# Opinions On New Hat Needed



## Catfish (May 21, 2004)

OK guys --- A good handful of our customers have been asking us about buying a hat with catfish Supply Co on it ... Not sure why anyone would want a hat with our name on it -- But I figured I would do it and sell them cheap - Figured the advertising could not hurt us ... Anyway - Just got our first sample hat in ... I will list the things my wife has already decided needs to be changed (like I get that much of a say so anyway) -- #1 - The bill is too long - This will be corrected - #2 - The colors are off - The teal will be a different shade - The Blue on the front will be a dark navy blue - The Catfish will be a light grey with just a hint of blue - with a darker grey outline ... You can not see it well on the picture , however the hat has a sandwich style on the front where you can see an outline of dark blue around the bill of the hat ... 
Now I like the colo0r of this hat , however I will have an opportunity to do some different things with another color hat -- I have condsidered just changing the bill color and thread around the breathing holes in that hat .. I just do not know ... Any opinions on the current hat and also what I can do on a 2nd hat would be appreciated .. These opinions are important , because if you wouldn't condsider buying one (if you were n the market for a Catfish Supply Co hat - mind you) -- It is really useless .... Well here are the pics - Tell me tell me tell me ... Oh yes and I would like to make the www.catfishsupplyco.com on the back in thicker colors ...

Thanks ,

Catfish


----------



## Blue Water Ho (May 21, 2004)

*I can say that the wife is right about the bill on the hat, but yo*u done good on the velcro on the back dont change that.

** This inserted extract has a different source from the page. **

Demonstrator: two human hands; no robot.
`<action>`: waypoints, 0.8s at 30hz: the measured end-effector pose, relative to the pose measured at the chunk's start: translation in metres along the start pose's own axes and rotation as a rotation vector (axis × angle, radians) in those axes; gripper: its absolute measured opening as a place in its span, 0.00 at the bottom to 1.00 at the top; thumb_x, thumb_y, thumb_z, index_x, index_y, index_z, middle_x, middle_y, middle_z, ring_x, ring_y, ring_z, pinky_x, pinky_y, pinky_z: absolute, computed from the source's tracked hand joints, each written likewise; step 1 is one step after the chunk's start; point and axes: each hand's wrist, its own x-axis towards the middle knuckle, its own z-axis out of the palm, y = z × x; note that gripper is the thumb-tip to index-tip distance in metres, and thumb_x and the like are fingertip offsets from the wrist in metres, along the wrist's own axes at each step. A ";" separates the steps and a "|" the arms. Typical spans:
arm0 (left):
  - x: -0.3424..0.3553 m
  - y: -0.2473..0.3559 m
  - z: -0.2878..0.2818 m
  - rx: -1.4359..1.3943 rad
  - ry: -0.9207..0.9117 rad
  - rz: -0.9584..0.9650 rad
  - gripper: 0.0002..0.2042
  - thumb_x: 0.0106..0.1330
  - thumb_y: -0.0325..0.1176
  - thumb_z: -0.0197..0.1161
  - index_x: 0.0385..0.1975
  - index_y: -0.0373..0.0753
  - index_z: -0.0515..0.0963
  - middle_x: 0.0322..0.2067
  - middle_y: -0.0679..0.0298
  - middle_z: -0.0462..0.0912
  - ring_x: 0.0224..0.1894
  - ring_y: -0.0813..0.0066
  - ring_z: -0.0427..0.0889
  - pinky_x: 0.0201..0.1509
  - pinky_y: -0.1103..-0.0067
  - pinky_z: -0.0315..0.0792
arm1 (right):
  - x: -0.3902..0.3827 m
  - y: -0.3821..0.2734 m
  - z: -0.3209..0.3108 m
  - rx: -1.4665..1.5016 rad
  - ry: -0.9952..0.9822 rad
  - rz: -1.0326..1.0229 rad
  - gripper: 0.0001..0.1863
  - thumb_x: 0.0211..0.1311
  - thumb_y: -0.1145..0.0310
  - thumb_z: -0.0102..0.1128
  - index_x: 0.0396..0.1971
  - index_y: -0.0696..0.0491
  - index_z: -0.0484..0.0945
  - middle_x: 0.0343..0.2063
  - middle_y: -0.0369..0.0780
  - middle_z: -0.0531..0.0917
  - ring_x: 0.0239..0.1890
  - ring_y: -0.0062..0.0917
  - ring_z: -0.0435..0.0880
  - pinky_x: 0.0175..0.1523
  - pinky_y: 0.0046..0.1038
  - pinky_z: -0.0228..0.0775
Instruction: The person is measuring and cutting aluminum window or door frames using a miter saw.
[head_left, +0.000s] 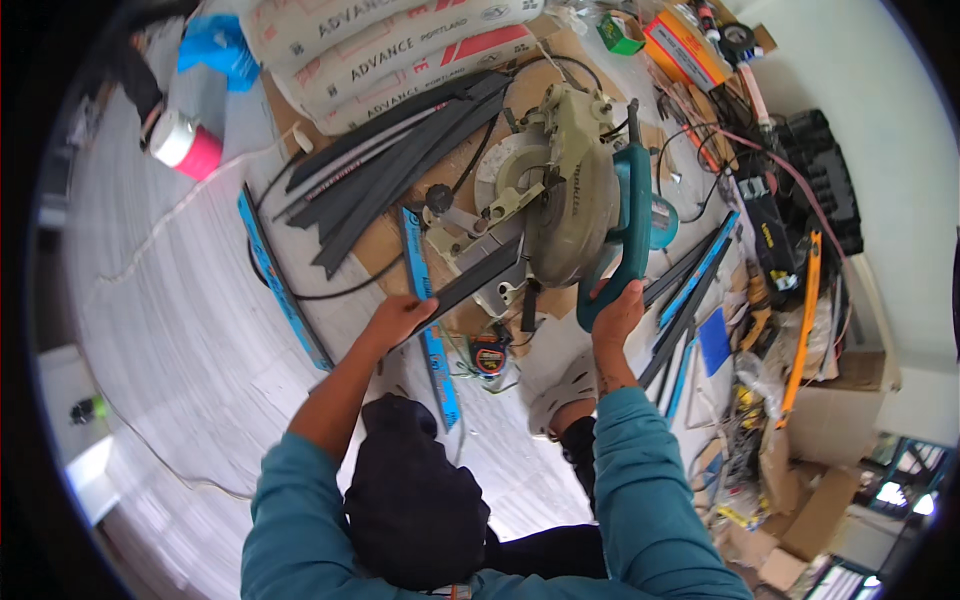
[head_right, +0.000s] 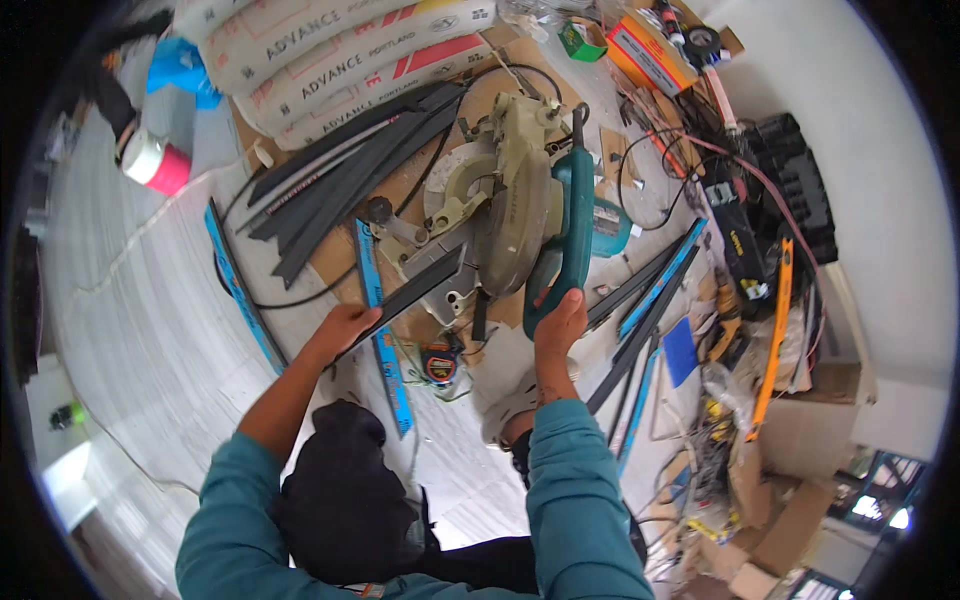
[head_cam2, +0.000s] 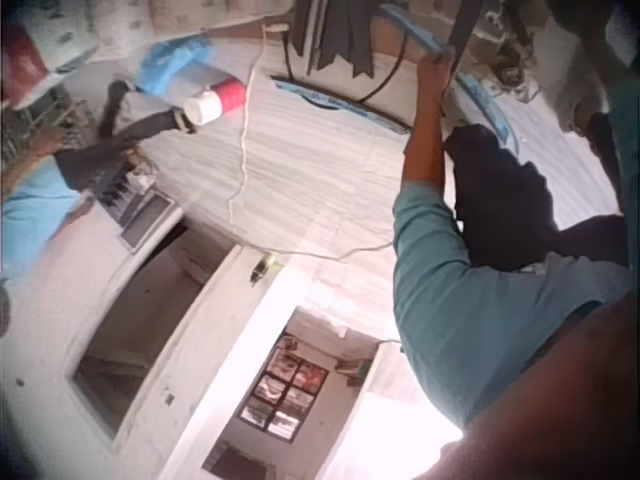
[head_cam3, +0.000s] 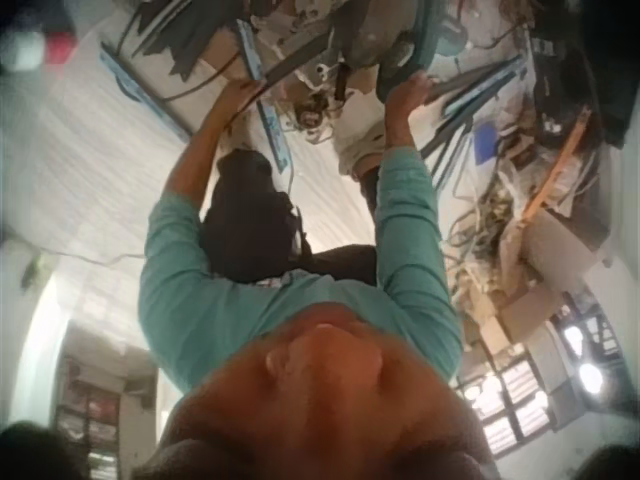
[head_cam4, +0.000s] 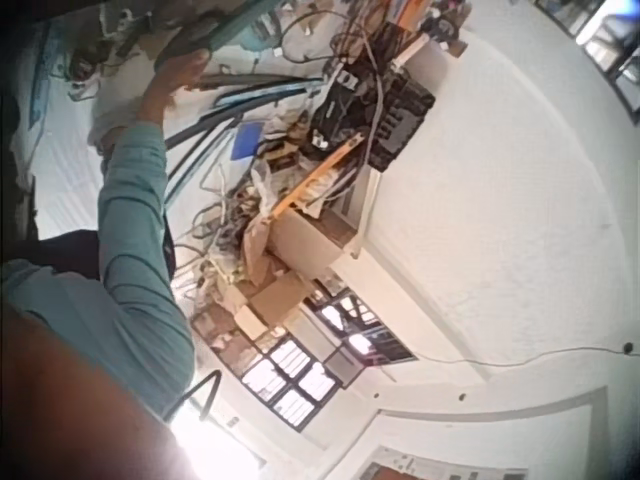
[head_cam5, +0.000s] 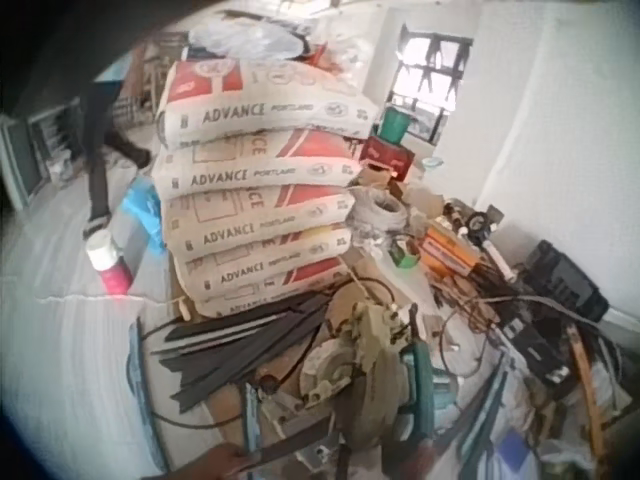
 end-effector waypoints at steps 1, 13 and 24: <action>-0.029 0.007 -0.013 -0.122 -0.032 -0.001 0.29 0.65 0.58 0.58 0.27 0.30 0.81 0.25 0.60 0.82 0.28 0.71 0.80 0.35 0.73 0.73 | 0.002 0.001 0.000 -0.036 0.009 -0.012 0.35 0.71 0.39 0.36 0.29 0.60 0.75 0.20 0.42 0.80 0.22 0.27 0.79 0.30 0.29 0.71; -0.168 0.036 -0.096 -0.561 -0.130 0.292 0.30 0.70 0.58 0.52 0.31 0.30 0.82 0.15 0.69 0.75 0.16 0.84 0.71 0.22 0.86 0.64 | 0.007 -0.020 -0.011 -0.157 -0.008 -0.106 0.30 0.73 0.45 0.39 0.25 0.57 0.76 0.19 0.40 0.79 0.24 0.28 0.80 0.31 0.32 0.70; -0.195 0.052 -0.106 -0.571 -0.109 0.383 0.30 0.69 0.57 0.54 0.31 0.29 0.82 0.14 0.68 0.74 0.15 0.84 0.68 0.20 0.84 0.61 | 0.023 -0.070 -0.016 -0.162 -0.024 -0.021 0.32 0.72 0.42 0.40 0.28 0.58 0.78 0.21 0.41 0.80 0.25 0.31 0.79 0.33 0.34 0.68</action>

I hate it when its some fangdangled contraption that never works right. Well post up when you get the new one..............LATER,dAVE

P.S. Im a hat junky so keep up the good work.


----------



## MUDHOLE KID (May 21, 2004)

LIKE THE HAT CATFISH,LET'S TALK $$$$$$$$$$$$$$ how much?


----------



## Catfish (May 21, 2004)

For you guys - Your looking at about 10 bucks shipped .. They are about 30 days out - We are making final changes these next few days ...


----------



## mudd_catt (May 22, 2004)

*Cool!*

I like the color too. But would a longer bill not be useful in the sunlight while fishing? Also, how about a model with mesh on the back, for a cooler noggin?


----------



## Catfish (May 21, 2004)

I think the mesh thing sounds good , however I am not sure how it is marketable to the masses --- I may have just a few made special -- The longer bill does help in the sunlight - however it looks odd and I think that hurts the marketability -- although I have 1 I have been wearing for a few days - It is not even good and sweaty yet -- hehe


----------



## Hawkeye (May 21, 2004)

Is there any chance of getting one in a wide-brimmed model? I've been looking for a hat like one of those boonie hats used by my friends in Viet Nam. I didn't really want a camo hat, I want one with a chin strap to keep it on my head or around my neck when the boat is moving (someday)... I like the wide brim 'cause it keeps sun off my big ears in addition to my balding head... 

Tom


----------



## fishomaniac (May 22, 2004)

I want one! But with the longer bill on it if possible. I'm just an old married poot that don't have to impress anyone, so I choose function over form anytime, I used to have an old khaki hat that had a really long bill and it was a great help in the Texas sun. It finally got so old and raggedy and moldy that my wife threw it away when I wasn't looking. I still bring that up when she wants me to do something I don't want to do.


----------



## Channelcat (May 22, 2004)

*Spend a little more*

and get a cap that will fit the heads of us larger guys. That style of cap don't look good on a big guy. Makes us look like we got pointy little heads.


----------



## fishomaniac (May 22, 2004)

Maybe you could sell two models, one long-brimmed model with a pocket for stink-bait for fishin' and a short brimmed style for goin' courtin' and weddings.


----------



## Catfish (May 21, 2004)

A courtin hat --- Now there is an idea (GRIN)


----------



## TXPalerider (May 21, 2004)

It looks top shelf to me. Them big ol' high crown trucker style caps make me look plum stupid.


----------



## Channelcat (May 22, 2004)

*And that's*



TXPalerider said:


> It looks top shelf to me. Them big ol' high crown trucker style caps make me look plum stupid.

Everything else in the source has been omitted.